Facts


Interesting Facts About Switzerland




Switzerland, which is often praised as a model for direct democracy, did not grant women the right to vote in any of the elections until 1990.

The German township of Büsingen am Hochrhein is entirely surrounded by Switzerland.

Switzerland is abbreviated to ‘CH’ because of its Latin name, ‘Confoederatio Helvetica.’

Switzerland claimed neutrality during WW2 and therefore thousands of people deposited their hard-earned money in Switzerland. When the depositors died, the relatives were denied any access to their funds, funds that the banks continued to make interest off. They also funneled hundreds of millions into Nazi Germany.

In Switzerland, it is illegal to deny that the holocaust happened.

There is a giant three-legged chair in Geneva, Switzerland dedicated to the opposition of use of landmines.

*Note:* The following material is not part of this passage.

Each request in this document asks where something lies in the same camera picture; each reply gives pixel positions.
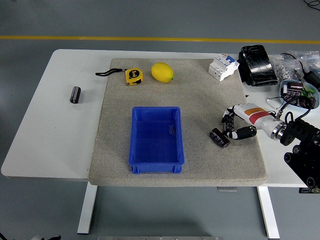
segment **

There has been an ongoing research in Switzerland about using LSD to alleviate end of life anxiety for terminally ill cancer patients coping with their impending deaths. The preliminary results from the study are being deemed “promising”.

Switzerland is unique for having enough nuclear fallout shelters to accommodate its entire human population.


The country of Liechtenstein is so small that in 2007, Swiss troops accidentally invaded it after getting lost in a rainstorm.

Switzerland has no single Head of State. It instead has a seven-member executive council, which serves as the Swiss collective head of state.

The average salary of a teacher in Switzerland in 2010 was $112000 per year.

Charlie Chaplin’s corpse was stolen by a small group of Swiss mechanics in an attempt to extort money from Chaplin’- Source family. After retrieving his body, he was reburied under 6 feet (1.8 m) of concrete to prevent further attempts.

About 56% of Electricity generated in Switzerland is from hydroelectricity and another 39% from nuclear power, resulting in a nearly CO2-free electricity-generating network.

A Swiss Jeweler made a $68 million ring that was made entirely out of diamond.

Amongst industrialized nations, Switzerland has one of the highest rates of gun ownership, but has nearly half the rate of gun-related deaths that the United States has.

The BBC pulled an April Fools prank, duping hundreds of thousands of individuals into thinking spaghetti was annually harvested from “spaghetti trees” in Switzerland.

In Switzerland, it is illegal to keep just one guinea pig. You got to have them in pairs.

There was a war in Switzerland in 1802 called Stecklikrieg that was fought out with wooden clubs because Napoleon took away their weapons.

One of Switzerland’s main defense strategies is to demolish every main access into the country via roads, bridges, and railways. There are at least 3,000 locations currently prepared to blow at a moment’s notice in case of an attack.

The Swiss Army Knife’s corkscrew tool is not made in Switzerland, but in Japan. All other parts are pure Swiss-made.

There is a political party in Switzerland, called the “Anti Powerpoint Party”. It works towards decreasing the use of Powerpoint in professional presentations.


Men in Switzerland are required to keep the firearms they are issued during their military service at home even after they leave the military to prevent any home break ins and to have the countries men ready to mobilize in the event of a threat.

The Swiss version of Santa Claus is normally accompanied by a very strange-looking individual with a blacked out face, whose job is to beat naughty children with sticks. The guy’s name is “Schmutzli”, which roughly translates to “Dirty”.

In Switzerland, a group of citizens may challenge a law passed by Parliament, if they are able to gather 50,000 signatures against the law within 100 days. A national vote is scheduled where voters decide by a simple majority whether to accept or reject the law.

The Swiss military keeps fully stocked artillery bunkers, disguised as quaint country homes, in the middle of populated villages.

Assisted suicide is legal in Switzerland. It is also legal in Belgium, Luxembourg, Netherlands, and three American states (Oregon, Washington, and Montana).

The first ever youth hostel, established to protect the travelers from bandits, has been operating in the Swiss Alps for nearly 1,200 years.

There is a 500-year-old statue of a man eating a sack of babies in Bern, Switzerland, and nobody is sure why.

Dalai Lama owns the smallest vineyard in the world, which is located in Switzerland. It consists of only three vines and has an area of 1.67 meters squared.

A lawyer in Switzerland represents animals in court. He has even prosecuted a fisherman for taking too long to catch a Pike.